Scientists have built a theory of climate change from multiple lines of consistent, high-quality evidence. Just as we are confident that penguins can’t fly and that our skydiving scientist plummets under gravity, we are also confident in our understanding of human-induced climate change.
But simple statements implicating the human causes of climate change contain many complexities. The specifics are important too – what’s in store for the future? And how sure are we of these future climate impacts?
Even with our increasingly sophisticated knowledge of the climate system, there are aspects where questions remain and uncertainties we need to consider. Scientists need to be able to express these nuances in scientific findings, which means quantifying how much we understand.
We can again think of the evidence of climate change as ajigsaw puzzle. All information has at least a small degree of uncertainty, so we can imagine each puzzle piece is imperfect: they might be a little bit out of focus, or perhaps slightly discoloured. But despite their imperfections, they are still recognisable.
These are tangible uncertainties, our “known unknowns”. The same measurements of the same phenomena will always be slightly different. There are limits on our computing capacity and representing the earth’s complex physical systems with numbers is complicated.

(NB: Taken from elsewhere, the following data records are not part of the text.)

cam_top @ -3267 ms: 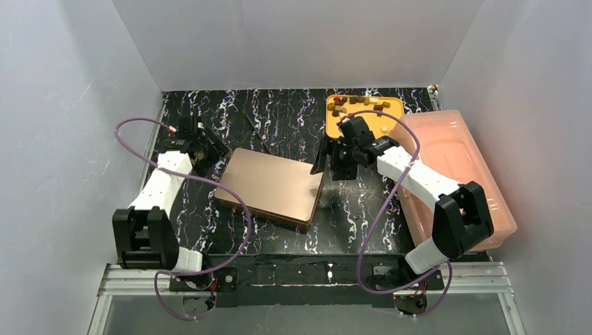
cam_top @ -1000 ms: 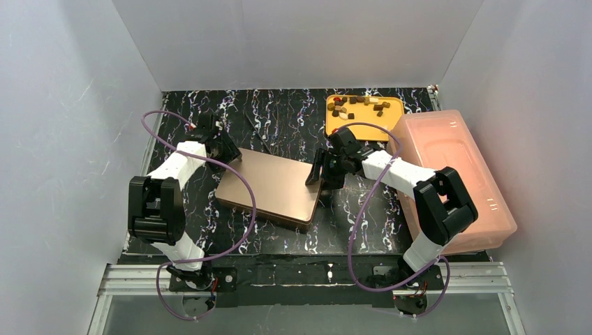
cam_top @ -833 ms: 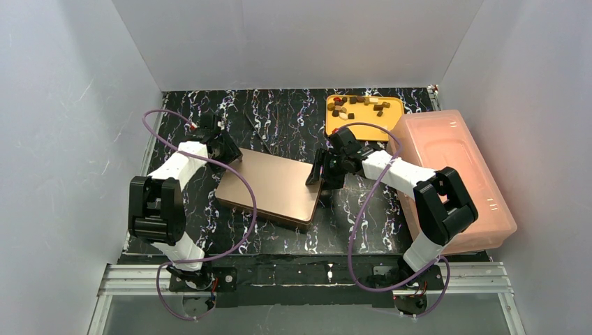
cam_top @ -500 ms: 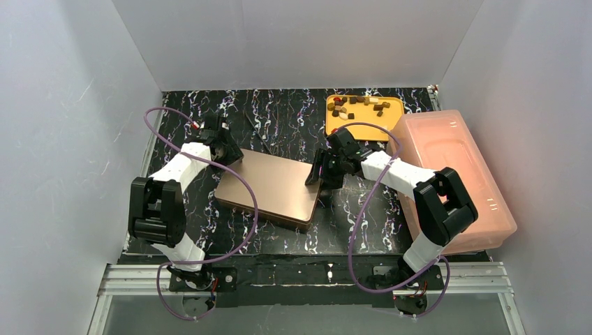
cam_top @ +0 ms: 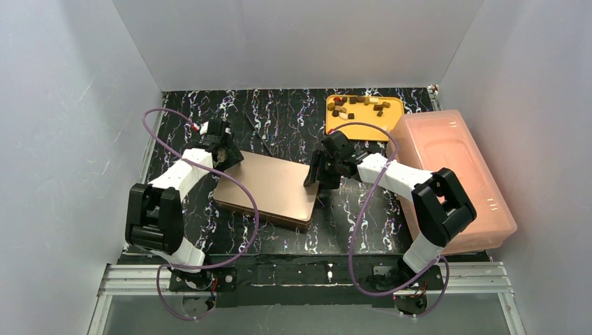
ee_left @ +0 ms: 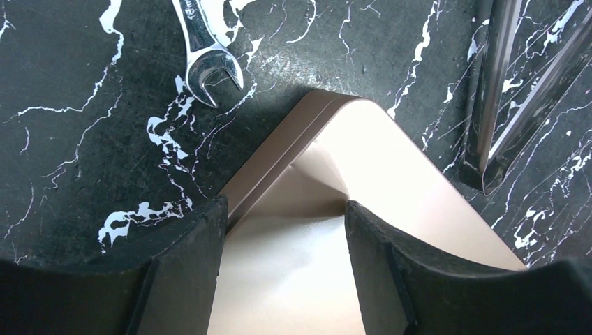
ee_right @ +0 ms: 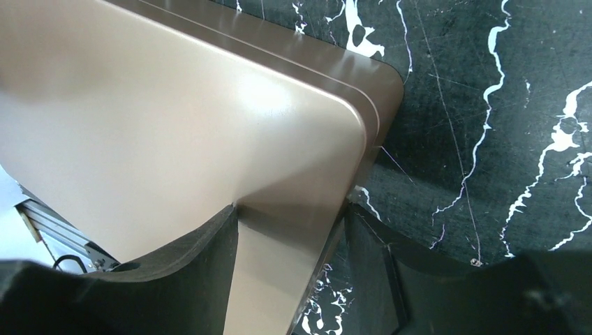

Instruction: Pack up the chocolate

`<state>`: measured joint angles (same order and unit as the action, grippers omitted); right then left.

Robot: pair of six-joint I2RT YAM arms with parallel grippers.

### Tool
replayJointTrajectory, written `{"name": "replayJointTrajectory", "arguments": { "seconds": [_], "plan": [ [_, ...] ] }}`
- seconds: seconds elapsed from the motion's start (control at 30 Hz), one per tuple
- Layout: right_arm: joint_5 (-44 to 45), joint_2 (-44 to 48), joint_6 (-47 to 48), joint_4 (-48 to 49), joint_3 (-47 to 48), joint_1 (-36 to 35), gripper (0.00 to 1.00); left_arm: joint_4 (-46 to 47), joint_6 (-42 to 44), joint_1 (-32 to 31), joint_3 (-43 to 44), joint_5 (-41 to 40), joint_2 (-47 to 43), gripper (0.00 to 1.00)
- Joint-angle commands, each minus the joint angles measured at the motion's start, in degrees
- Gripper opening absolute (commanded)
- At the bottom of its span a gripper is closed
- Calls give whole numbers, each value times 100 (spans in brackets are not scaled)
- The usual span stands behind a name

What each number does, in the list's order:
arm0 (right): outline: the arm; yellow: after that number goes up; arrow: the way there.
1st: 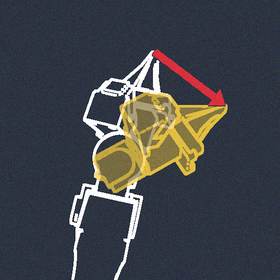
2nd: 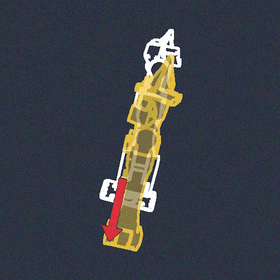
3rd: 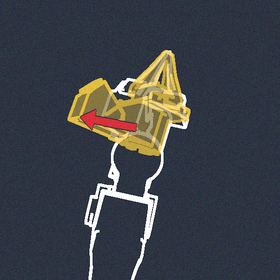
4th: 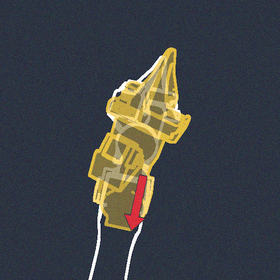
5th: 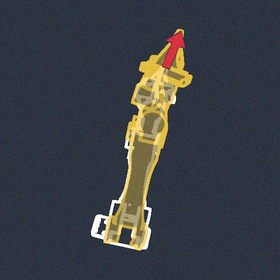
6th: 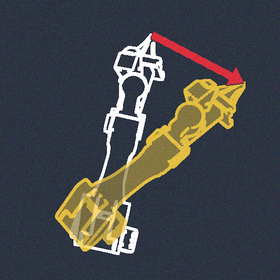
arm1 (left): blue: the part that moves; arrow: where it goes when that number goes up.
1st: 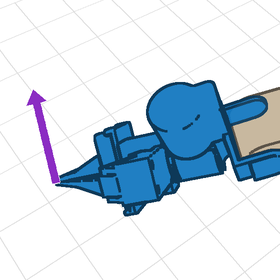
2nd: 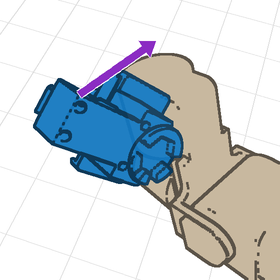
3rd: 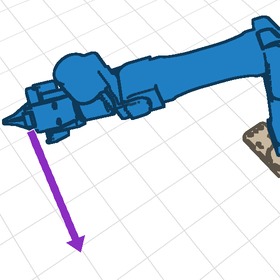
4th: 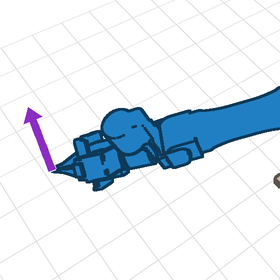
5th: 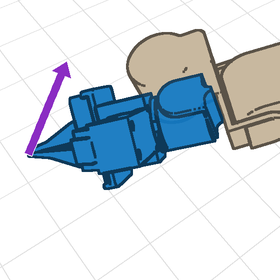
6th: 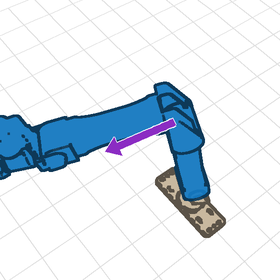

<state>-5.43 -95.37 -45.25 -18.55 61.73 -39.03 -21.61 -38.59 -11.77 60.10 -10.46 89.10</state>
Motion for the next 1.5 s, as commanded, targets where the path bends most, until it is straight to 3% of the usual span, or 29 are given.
{"name": "replayJointTrajectory", "arguments": {
  "seconds": [0.0,0.17,0.4,0.7,1.17,1.3,1.4,1.47],
  "plan": [
    [25,-623,62,676,-151,-481,17,-820,-364,-458,-317,878,-71,59],
    [-168,-590,95,565,-46,-475,34,-924,-441,-458,-305,774,89,60],
    [-784,-95,470,333,1,-316,75,-965,-649,-335,-441,659,142,62],
    [-1328,711,335,523,-1028,-474,89,-893,-710,-218,-478,727,203,62],
    [-820,1162,241,411,-1913,-819,85,-898,-779,-198,-298,735,340,62],
    [-301,959,394,-15,-1750,-1140,71,-916,-775,-195,-267,729,353,61],
    [-166,733,350,-157,-1740,-1266,48,-928,-765,-190,-238,727,358,62],
    [-297,681,320,-74,-1825,-1265,46,-933,-740,-181,-223,743,370,62]
  ]
}}
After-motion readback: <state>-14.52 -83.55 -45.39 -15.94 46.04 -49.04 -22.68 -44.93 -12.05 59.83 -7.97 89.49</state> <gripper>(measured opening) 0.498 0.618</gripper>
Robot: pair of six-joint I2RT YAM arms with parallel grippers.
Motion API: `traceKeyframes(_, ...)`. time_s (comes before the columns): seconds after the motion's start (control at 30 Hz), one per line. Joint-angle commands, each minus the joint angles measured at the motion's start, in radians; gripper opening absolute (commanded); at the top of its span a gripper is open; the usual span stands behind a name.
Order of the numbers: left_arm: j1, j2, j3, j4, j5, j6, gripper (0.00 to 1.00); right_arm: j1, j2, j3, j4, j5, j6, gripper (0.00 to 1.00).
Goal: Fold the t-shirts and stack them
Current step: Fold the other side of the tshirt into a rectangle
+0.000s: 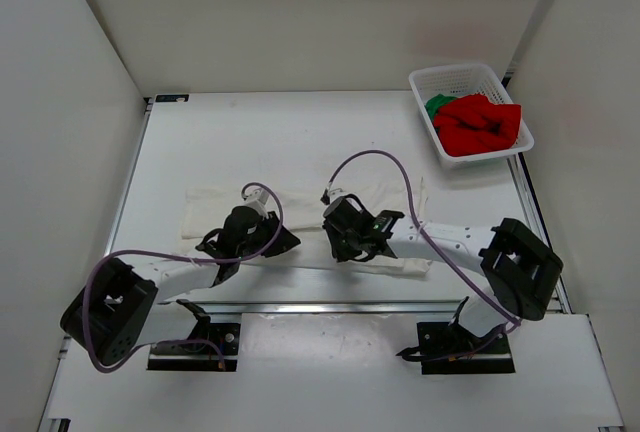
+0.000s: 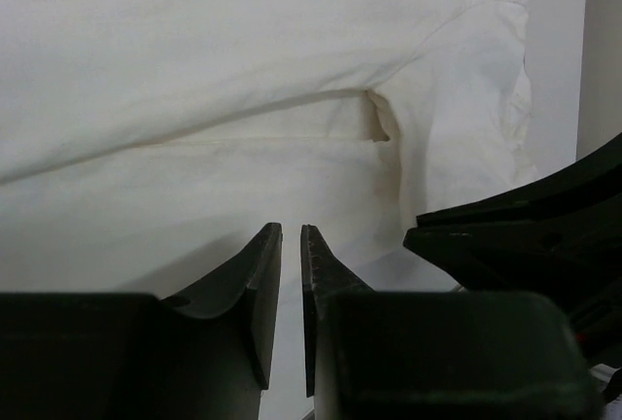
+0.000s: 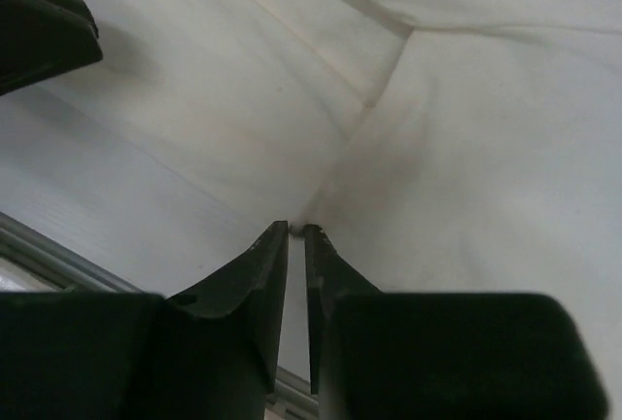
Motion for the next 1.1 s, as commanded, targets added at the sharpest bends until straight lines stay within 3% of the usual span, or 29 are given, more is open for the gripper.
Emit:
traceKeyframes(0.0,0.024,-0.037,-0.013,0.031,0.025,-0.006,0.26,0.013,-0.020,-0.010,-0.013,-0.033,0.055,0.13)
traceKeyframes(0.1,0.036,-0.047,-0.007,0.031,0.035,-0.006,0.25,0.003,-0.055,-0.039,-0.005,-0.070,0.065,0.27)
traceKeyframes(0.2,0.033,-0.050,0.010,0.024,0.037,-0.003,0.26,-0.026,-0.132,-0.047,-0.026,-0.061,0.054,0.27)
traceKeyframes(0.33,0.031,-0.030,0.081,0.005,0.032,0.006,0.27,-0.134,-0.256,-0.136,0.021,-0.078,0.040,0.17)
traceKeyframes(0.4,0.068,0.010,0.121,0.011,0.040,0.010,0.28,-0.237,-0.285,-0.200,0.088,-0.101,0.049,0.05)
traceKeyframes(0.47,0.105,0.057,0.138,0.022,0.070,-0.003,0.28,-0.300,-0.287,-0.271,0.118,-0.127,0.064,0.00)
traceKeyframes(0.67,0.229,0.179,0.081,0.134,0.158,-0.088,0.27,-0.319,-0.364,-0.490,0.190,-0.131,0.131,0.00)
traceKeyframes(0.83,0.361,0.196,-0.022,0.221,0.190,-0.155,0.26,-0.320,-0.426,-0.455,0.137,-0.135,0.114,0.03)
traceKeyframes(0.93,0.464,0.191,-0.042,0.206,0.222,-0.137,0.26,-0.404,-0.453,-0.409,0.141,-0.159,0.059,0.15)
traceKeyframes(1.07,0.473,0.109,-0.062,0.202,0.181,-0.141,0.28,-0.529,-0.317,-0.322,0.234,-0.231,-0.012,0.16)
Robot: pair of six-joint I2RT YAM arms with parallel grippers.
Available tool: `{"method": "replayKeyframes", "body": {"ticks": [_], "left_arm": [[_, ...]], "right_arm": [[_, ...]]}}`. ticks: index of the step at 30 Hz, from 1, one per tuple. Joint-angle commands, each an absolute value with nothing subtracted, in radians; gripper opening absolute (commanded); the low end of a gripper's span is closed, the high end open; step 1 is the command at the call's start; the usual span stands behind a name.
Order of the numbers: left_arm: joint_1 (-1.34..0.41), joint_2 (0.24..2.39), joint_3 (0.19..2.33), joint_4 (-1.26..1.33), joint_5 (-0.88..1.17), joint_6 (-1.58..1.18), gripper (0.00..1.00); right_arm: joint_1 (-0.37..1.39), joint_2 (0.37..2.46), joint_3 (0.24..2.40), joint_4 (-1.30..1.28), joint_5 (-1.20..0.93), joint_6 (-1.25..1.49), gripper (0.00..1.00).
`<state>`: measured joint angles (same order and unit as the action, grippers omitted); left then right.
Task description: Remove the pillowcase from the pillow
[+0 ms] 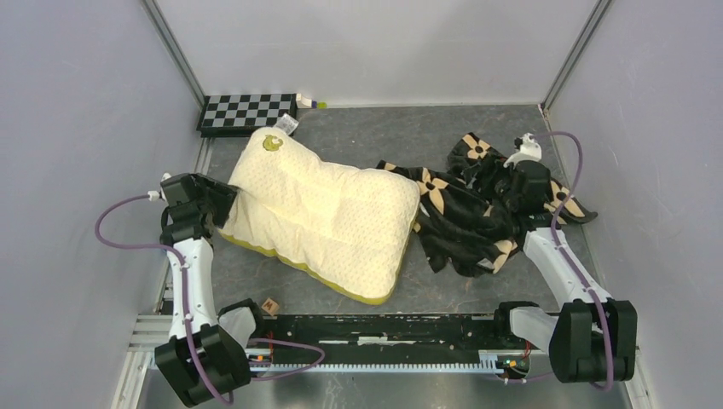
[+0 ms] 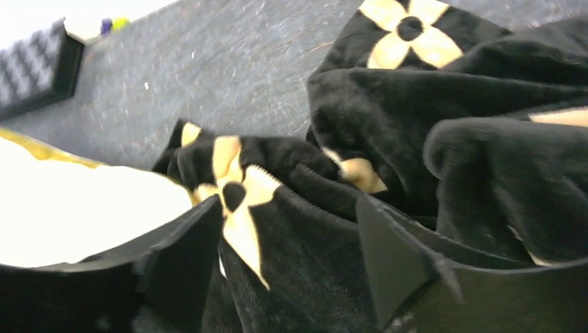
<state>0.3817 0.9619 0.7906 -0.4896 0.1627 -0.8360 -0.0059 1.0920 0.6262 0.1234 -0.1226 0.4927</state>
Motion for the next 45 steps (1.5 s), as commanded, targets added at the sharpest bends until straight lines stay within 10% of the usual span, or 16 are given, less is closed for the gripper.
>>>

These uncertainties can be quantified and accounted for as part of the scientific process. We have a good idea of just how blurry or discoloured these pieces are and what they are showing us.
Then there are the bits of the puzzle we don’t even realise are missing yet. These are “unknown unknowns”. They are bits of our puzzle at the limits of our reasoning or modelling, so their uncertainties can’t be quantified.
In science, there are complexities in all questions. For example, we can ask what kind of changes we will see in temperature extremes in coming decades. Scientists are confident that temperature extremes will become more frequent, but in order to express some of the complexity encompassed in that outcome, scales of likelihood are used describe the level of certainty.
We are “virtually certain” (99-100% probability) we will see an increase in the frequency and severity of extreme high temperatures. Here, the uncertainty of a particular finding has been quantified in probabilistic terms.
Using probabilistic thinking comes naturally to us in everyday life and we use it to weigh up risks. For example, we decide whether to take an umbrella to work based on the likelihood of rain.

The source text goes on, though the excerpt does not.